Laser brazing dissimilar metal medical devices

Seamless joining eliminates adhesives

Gen Satoh and Y. Lawrence Yao

The joining of dissimilar materials is a critical issue in the continued development of advanced medical devices due to the unique properties possessed by materials such as nickel titanium (NiTi), platinum (Pt), and stainless steel (SS). Requirements for joining dissimilar biocompatible materials can stem from introducing unique functionalities through the use of shape memory alloys such as NiTi in conjunction with SS, or for decreasing costs while maintaining exceptional corrosion resistance in Pt-to-SS joints. To address these requirements, a new laser joining process is under development to form autogenous (no filler material) joints between dissimilar, biocompatible metal pairs. The autogenous laser joining process would enable seamless joining of these components and eliminate the need for proprietary adhesives and filler materials used in many current designs.

FIGURE 1. Schematic diagram of proposed autogenous laser brazing process for wire-to-wire (~400 µm in diameter). Wire-to-wire process utilizes a Gaussian laser intensity distribution.

Laser-based joining processes, due to their low thermal input and small spot size, have become the primary joining mechanism of metallic parts in medical devices such as pacemakers. The advantages of lasers in joining processes over conventional heat sources, such as minimal heat-affected zones and controlled energy delivery, are vital to medical device manufacturing processes due to the thermal sensitivity of components as well as their continued miniaturization. Dissimilar metal joints, however, are often complicated by the formation of new phases such as brittle intermetallics within the joint that leads to low strength and premature failure.

Autogenous laser brazing

While the majority of laser-based joining processes use the laser input to directly melt the base or filler materials at the joint, the autogenous laser joining process is designed to form joints that are significantly smaller than the laser beam spot size by taking advantage of heat accumulation at the joint interface. This joining process involves laser irradiation of one of the base materials which is scanned toward the dissimilar metal interface.

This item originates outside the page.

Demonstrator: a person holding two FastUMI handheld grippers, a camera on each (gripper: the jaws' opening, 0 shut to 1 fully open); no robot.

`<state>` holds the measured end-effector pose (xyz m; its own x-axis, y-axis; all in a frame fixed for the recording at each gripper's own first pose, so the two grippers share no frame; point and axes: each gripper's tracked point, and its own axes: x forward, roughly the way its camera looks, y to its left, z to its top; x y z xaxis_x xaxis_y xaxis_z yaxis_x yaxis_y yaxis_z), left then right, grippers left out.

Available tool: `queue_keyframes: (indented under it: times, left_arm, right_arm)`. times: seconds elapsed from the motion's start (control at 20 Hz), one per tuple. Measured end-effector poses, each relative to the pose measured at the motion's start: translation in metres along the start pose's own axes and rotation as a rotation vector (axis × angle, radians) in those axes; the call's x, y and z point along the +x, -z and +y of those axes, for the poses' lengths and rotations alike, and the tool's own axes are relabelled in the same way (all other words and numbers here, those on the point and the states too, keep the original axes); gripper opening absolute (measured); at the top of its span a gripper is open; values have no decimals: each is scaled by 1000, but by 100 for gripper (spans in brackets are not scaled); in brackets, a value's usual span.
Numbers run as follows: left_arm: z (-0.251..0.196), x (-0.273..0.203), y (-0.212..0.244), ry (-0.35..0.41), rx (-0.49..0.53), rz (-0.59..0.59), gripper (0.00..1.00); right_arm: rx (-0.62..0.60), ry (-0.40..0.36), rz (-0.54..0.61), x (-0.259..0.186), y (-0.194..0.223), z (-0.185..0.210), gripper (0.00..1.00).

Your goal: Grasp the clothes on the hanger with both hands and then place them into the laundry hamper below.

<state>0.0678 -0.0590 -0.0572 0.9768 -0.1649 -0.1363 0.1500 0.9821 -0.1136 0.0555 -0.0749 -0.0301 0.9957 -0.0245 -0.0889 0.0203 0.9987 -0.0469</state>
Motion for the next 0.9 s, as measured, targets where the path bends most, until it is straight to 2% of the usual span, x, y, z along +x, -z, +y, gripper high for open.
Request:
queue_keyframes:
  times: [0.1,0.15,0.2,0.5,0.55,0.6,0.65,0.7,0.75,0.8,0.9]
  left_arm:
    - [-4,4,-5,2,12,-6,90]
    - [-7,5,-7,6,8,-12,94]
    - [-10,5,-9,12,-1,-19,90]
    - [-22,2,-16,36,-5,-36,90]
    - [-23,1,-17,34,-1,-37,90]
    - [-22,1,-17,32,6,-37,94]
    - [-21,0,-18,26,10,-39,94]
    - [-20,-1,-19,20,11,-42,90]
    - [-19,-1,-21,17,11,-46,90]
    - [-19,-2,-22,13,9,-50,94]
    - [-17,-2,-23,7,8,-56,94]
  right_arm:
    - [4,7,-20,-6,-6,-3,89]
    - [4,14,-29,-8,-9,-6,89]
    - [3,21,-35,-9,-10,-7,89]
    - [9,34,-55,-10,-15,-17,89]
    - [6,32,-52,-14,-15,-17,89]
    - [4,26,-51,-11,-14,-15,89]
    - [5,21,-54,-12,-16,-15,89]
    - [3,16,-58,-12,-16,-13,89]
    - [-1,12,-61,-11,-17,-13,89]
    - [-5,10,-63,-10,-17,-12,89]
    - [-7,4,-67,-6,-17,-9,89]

Laser parameters such as power and speed are chosen such that the equilibrium temperature of the irradiated piece does not exceed its melting temperature. Heat accumulation due to the thermal resistance of the interface causes the temperature to rise above the melting temperature of one of the base materials as the laser beam approaches, forming a molten layer. The laser beam is turned off as it reaches the interface and the melt layer is quenched when it comes in contact with the adjacent cold work piece, forming an autogenous braze-like joint. A schematic diagram of the joining process is shown in FIGURE 1.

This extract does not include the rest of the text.